Monday, July 13, 2009

FX Briefing : Yen and Dollar Rise on Growth Scepticism


  • Equity markets are nervous in the run-up to quarterly earnings reports
  • Industrial new orders and production in Germany pick up significantly in May
  • China keeps the debate on international currency system reform going

The release of US labour market data for the beginning of July triggered a change of mood in the markets. Market participants are beginning to wonder whether the "green shoots" of the last weeks and months will be able to survive in the harsh economic climate. One factor causing uncertainty in the equity markets is the imminent release of the quarterly earnings. Stock and commodity markets were for the most part under pressure this week. The markets remained sceptical, despite some favourable economic news, such as the improvement in the US ISM nonmanufacturing index, significant increases in industrial new orders and industrial production in Germany in May and an upwards revision of the IMF's growth projections.

The dollar and the yen in particular benefited from investors' rising risk aversion. USD-JPY slipped below 92 for a short time, which is a decline of over 4% compared to the end of last week. The appreciation was sufficient to prompt Japanese government representatives to announce that they were keeping a close watch on the development of the yen. Towards the weekend, USD-JPY recovered slightly to just under 93. Some of the "commodity currencies", including the Mexican peso, the rand, the real and also the Australian dollar, suffered the sharpest losses.

EUR-USD ended the week at around 1.39. The euro came under additional pressure on Friday due to an article in the Handelsblatt stating that at least 10 eastern European countries were currently in credit negotiations with the International Monetary Fund. These include Bosnia (whose request has already been granted), Serbia, Croatia, Macedonia, as well as Ukraine and Belarus, but also the EU countries Bulgaria, Romania, Latvia (again), and, possibly, Hungary.

This week's European economic data were a pleasant surprise. Manufacturing orders in Germany rose by 4.4% in May month-on month; the increase was broadly based; it covered all sectors, and more orders came both from Germany and from outside the eurozone. However, the recovery was strongest in the automobile sector, which is heavily subsidised in several countries. Industrial production rose by 3.7% in May, the manufacturing sector posted an even bigger increase.

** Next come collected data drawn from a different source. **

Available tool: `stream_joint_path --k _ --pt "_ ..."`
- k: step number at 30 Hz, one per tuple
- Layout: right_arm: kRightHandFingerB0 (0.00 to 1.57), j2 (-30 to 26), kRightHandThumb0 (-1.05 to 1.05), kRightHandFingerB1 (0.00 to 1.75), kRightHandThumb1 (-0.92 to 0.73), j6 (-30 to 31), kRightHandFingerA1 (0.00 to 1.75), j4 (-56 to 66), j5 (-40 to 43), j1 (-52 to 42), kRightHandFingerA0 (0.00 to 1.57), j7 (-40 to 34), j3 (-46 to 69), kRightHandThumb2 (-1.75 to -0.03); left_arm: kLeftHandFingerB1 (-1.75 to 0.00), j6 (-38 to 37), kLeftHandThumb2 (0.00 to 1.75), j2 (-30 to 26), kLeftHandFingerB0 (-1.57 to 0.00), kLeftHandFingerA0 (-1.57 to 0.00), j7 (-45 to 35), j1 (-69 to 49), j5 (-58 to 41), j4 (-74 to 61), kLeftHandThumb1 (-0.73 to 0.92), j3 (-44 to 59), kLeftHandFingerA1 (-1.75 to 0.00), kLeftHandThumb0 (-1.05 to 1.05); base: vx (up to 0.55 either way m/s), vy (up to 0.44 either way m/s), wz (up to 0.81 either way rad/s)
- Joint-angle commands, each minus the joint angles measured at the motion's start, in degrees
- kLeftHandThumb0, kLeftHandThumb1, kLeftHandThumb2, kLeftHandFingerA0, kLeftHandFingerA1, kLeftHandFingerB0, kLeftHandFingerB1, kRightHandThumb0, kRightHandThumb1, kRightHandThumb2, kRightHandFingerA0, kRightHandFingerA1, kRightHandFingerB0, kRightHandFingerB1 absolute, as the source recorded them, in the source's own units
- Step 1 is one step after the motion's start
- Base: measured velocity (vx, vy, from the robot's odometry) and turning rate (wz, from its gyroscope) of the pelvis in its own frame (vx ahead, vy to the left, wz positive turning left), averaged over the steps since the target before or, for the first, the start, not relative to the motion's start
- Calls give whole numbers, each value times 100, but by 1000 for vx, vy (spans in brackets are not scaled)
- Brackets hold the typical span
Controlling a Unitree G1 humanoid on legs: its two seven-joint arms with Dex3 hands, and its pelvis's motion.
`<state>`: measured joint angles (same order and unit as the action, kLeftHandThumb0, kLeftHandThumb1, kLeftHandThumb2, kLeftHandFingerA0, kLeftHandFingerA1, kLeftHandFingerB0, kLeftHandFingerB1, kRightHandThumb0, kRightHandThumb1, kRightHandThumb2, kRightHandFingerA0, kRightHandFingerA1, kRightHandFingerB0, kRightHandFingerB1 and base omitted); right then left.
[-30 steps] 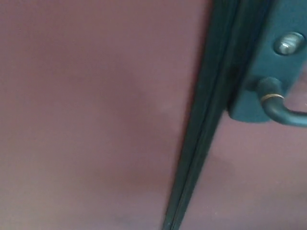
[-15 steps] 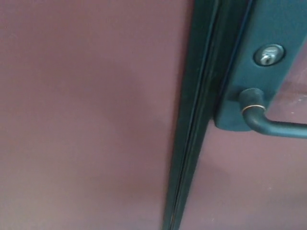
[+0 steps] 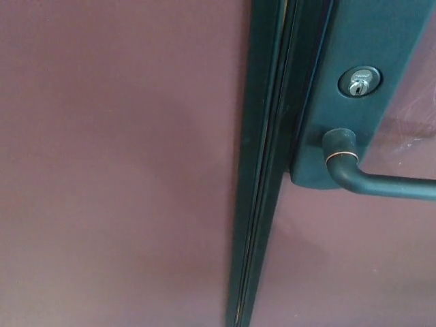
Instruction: The robot walks towards the door handle and put its right hand on it and twist the handle
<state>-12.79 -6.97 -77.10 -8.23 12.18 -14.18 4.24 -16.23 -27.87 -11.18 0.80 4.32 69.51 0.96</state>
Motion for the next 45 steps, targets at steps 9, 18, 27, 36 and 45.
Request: stream_joint_path --k 9,18,27,36,45 --pt "58 -37 -21 42 -65 35 64 -26 -2 -160 87 158 83 -59 -34 -47 58 78 -32 -38 160 -129 236 -144 57 -194 -38 -23 0 0 0" --pt "57 -11 -22 42 -65 103 60 -29 9 -97 87 211 113 -60 -34 -33 57 72 -32 -38 202 -120 253 -179 57 -205 -38 -22 0 0 0" --pt "57 20 -21 42 -65 89 56 -19 -12 -53 86 216 101 -59 -34 -39 57 7 -32 -39 181 -140 264 -238 57 -201 -38 -22 0 0 0" --pt "56 -6 -21 41 -66 68 65 -6 -41 68 87 287 77 -60 -34 65 58 -2 -31 -38 242 141 340 -129 57 -253 -38 -23 0 0 0" --pt "57 27 -21 42 -65 153 55 -16 33 188 84 277 153 -59 -34 185 58 -72 -32 -39 234 409 409 -66 57 -327 -38 -22 0 0 0"
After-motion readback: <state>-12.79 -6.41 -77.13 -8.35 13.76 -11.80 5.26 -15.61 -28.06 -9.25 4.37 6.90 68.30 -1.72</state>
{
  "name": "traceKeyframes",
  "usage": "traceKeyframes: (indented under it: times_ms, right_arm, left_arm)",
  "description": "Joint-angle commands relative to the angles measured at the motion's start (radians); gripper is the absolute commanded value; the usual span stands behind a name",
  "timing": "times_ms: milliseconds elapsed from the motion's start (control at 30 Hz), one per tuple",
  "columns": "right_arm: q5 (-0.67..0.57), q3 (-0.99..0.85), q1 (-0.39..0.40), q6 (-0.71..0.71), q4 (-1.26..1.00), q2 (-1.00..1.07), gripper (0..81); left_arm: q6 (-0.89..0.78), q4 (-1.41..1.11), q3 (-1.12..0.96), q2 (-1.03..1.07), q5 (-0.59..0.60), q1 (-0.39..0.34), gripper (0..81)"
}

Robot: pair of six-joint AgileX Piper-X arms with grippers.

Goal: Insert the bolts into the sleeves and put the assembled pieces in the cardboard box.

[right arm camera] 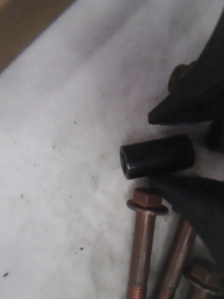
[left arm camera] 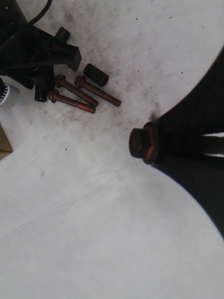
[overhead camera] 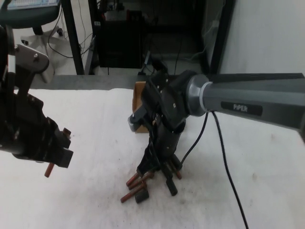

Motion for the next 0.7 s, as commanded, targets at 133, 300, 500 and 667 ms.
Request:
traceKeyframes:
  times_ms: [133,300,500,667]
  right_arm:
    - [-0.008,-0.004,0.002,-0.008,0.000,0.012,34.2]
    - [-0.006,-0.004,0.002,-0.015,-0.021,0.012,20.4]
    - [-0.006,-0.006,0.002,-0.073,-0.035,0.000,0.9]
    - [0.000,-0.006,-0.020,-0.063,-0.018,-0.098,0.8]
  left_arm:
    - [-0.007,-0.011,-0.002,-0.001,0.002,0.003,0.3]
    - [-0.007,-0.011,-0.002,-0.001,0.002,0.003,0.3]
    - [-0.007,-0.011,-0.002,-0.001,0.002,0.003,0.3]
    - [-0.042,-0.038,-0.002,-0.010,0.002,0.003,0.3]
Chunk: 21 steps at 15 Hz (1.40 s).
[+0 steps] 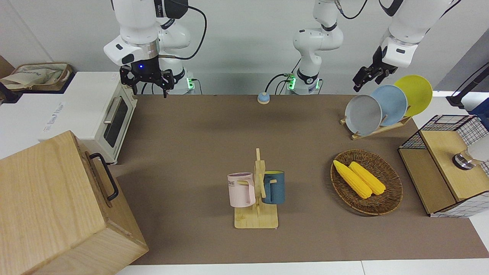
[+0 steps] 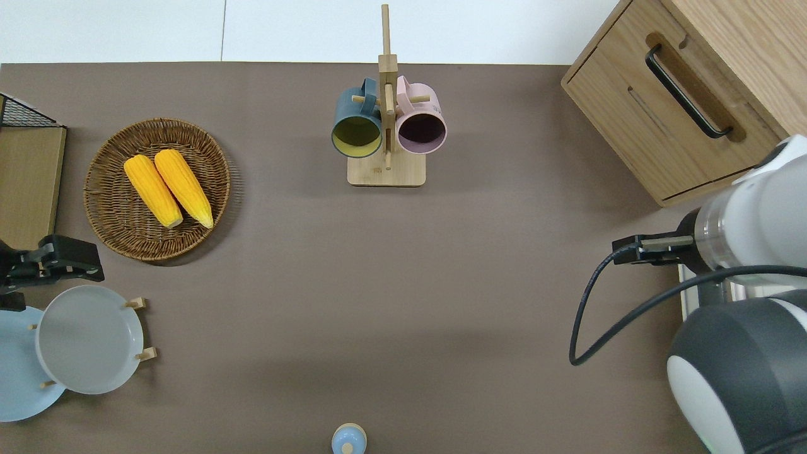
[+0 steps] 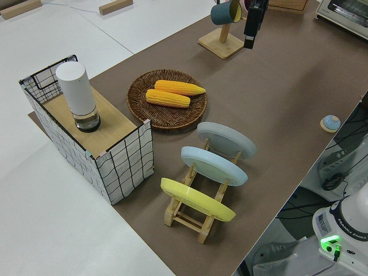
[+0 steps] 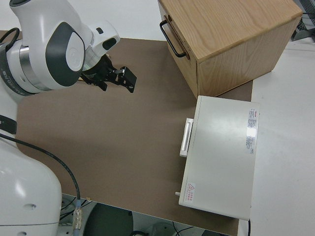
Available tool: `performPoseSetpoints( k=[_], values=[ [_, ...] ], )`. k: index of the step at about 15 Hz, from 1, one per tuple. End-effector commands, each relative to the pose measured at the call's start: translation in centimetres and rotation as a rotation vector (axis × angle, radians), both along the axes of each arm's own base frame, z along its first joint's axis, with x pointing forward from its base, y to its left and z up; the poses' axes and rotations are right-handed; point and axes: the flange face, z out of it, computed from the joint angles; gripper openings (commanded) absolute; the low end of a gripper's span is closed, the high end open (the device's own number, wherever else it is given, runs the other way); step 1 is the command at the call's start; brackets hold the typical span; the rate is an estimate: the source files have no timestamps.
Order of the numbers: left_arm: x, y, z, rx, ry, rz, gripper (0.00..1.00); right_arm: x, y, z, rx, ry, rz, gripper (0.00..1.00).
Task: Slide drawer open with right arm
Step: 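Reach the right gripper up to the black drawer handle and grasp it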
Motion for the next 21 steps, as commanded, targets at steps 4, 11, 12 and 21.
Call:
performPoseSetpoints(
  k=[4,11,12,21],
  values=[
    [-0.3,0.0,0.4,-0.005,-0.007,-0.009,0.99,0.6,1.5,-1.0,-0.100,0.016,0.074,0.992],
    [-0.3,0.0,0.4,-0.005,-0.007,-0.009,0.99,1.2,5.8,-4.1,-0.325,0.043,0.232,0.992],
    [-0.3,0.0,0.4,-0.005,-0.007,-0.009,0.99,1.3,6.4,-4.6,-0.361,0.044,0.251,0.992],
    [-0.3,0.0,0.4,-0.005,-0.007,-0.009,0.99,1.6,10.8,-10.8,-0.702,0.044,0.389,0.990]
  ],
)
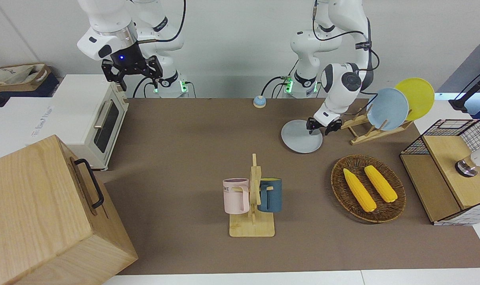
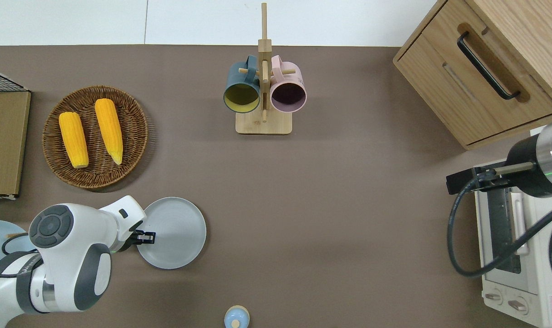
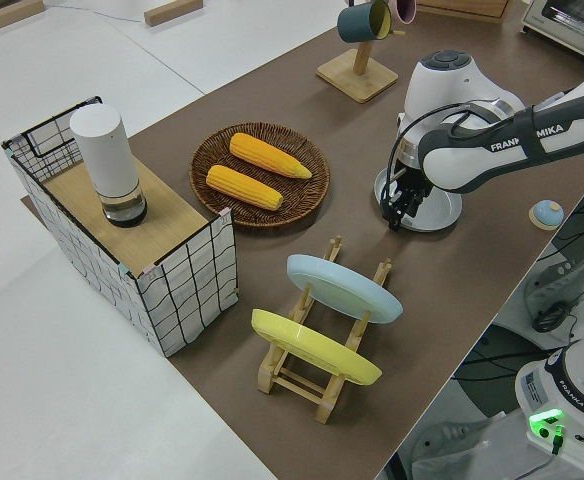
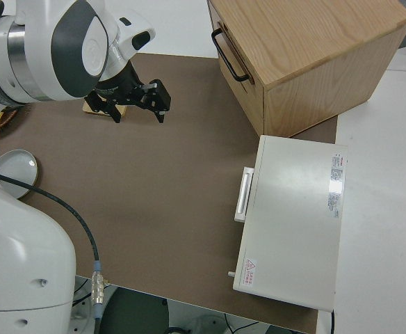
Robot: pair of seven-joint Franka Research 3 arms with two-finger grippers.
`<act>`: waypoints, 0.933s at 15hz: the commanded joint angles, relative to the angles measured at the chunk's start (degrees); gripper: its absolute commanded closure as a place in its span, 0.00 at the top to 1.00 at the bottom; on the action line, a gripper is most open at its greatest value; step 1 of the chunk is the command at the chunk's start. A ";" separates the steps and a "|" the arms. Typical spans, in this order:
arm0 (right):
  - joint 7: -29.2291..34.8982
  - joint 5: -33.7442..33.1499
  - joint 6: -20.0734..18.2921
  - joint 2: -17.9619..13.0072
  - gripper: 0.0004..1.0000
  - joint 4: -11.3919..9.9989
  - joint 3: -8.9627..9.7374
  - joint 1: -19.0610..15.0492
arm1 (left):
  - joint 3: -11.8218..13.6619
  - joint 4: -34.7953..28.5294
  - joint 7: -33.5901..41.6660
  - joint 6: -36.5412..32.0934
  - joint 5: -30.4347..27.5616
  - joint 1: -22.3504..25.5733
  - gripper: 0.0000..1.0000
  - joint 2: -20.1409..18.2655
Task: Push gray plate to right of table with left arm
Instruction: 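Push the gray plate with the left gripper away from the basket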
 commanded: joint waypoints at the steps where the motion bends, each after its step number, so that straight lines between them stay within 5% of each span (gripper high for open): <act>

The output drop in the second quarter was thus only around 1% quarter-on-quarter. Depending of course on how things developed in June, there is therefore a slight chance that real GDP might not have declined further in the second quarter. This notion is supported by the foreign trade figures, which suggest that net exports could have been slightly positive.

One should not get too euphoric, however: on the one hand, it should be borne in mind that the level was extremely low to start with. In fact, industrial production in May was still a good 18% lower than the previous year. Furthermore, the ifo index assessment of the business situation in June fell to its lowest level since reunification. A significant majority of companies polled saw the downward trend continuing. The improvement in net exports should also be treated with caution: it has come about primarily as a result of a large drop in real imports - which does not suggest an early economic recovery.

The participants in the G8, or G20 summit in the Italian city of L'Aquila tried for a time to skirt around the subject of currencies. The G8 and the "Big 5" emerging markets merely announced that they would refrain from competitive devaluation. However, it is hard to avoid the issue of the dollar's status as the major reserve currency: in his address to the participants of the summit, the Chinese Vice Minister Dai Bingguo, who was representing President Hu Jintao, explicitly demanded a "better system for reserve currency issuance and regulation". Surprisingly, President Nicolas Sarkozy was also in favour of a reform debate.

In actual fact, there is no real alternative for emerging markets with high currency reserves in the short to medium term. Monetary authorities can diversify their reserves to a greater extent, but are ultimately dependent on the big, liquid currencies. From a creditworthiness and liquidity point of view, it is difficult to include emerging market currencies.

The fact that China, the biggest advocate of reforms, has virtually pegged its currency to the dollar, makes the situation rather odd, however. The CNY is not even fully convertible, and thus not suitable for international use. It appears that China is using the discussion primarily as a lever for its claims for more influence in connection with the restructuring of the IMF. An institutional solution for an international currency system, which is no longer (predominantly) built around the dollar, is a very difficult and long-term project.